Preventing HIV Infection & AIDS
NYU Langone doctors offer recommendations for preventing human immunodeficiency virus (HIV) infection, which causes the chronic, potentially life-threatening condition known as acquired immunodeficiency syndrome, or AIDS.
HIV weakens the immune system by attacking CD4 cells, a type of white blood cell that fights infection. HIV “tricks” the CD4 cells into carrying the virus, allowing it to multiply and spread throughout the body.
Over time, HIV can destroy enough CD4 cells that the body is no longer able to fight infections. When the CD4 blood count drops below a certain number, the infection becomes AIDS. It may take many years before HIV weakens the immune system to the point that a person develops AIDS.
HIV is a sexually transmitted disease that can also be spread via contact with infected blood, or from mother to child during pregnancy, childbirth, or breastfeeding. In the United States, HIV is spread mainly by having sex or sharing needles with someone who has the virus.
Anyone can become infected with HIV, but there are steps you can take to protect yourself and others from developing the virus:
- Talk to your partner about HIV testing and get tested before you have sex for the first time. If you are HIV positive, it is important to inform current and prior sex partners.

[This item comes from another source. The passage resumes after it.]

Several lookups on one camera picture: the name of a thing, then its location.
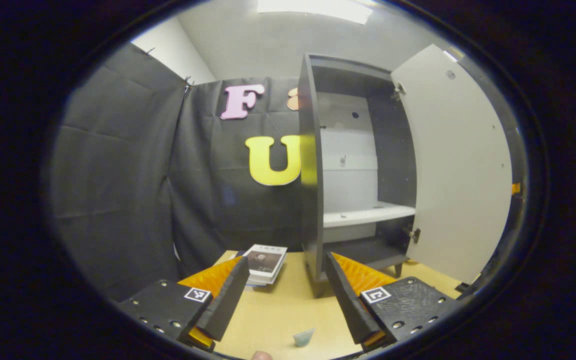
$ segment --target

- Use a condom every time you have anal, vaginal, or oral sex. Anal sex puts you at the highest risk of contracting HIV infection, and though oral sex is less risky than anal or vaginal sex, it still allows for the transmission of HIV.
- Limit the number of sexual partners. If you have more than one, get tested for HIV regularly.
- Get tested and treated for other sexually transmitted infections. Having other infections increases your risk of becoming infected with HIV.
- Don’t share needles, syringes, or other drug-injection equipment with others.
- If you’re pregnant, get regular medical care, including HIV testing. A pregnant woman who has HIV can pass the infection to her baby. Receiving treatment for HIV infection during pregnancy lessens the baby’s risk of becoming infected by as much as two-thirds.
Additionally, the experts at NYU Langone have been actively engaged in the search for effective HIV vaccines that protect against the virus. Speak with your doctor to determine whether this approach might be appropriate for you.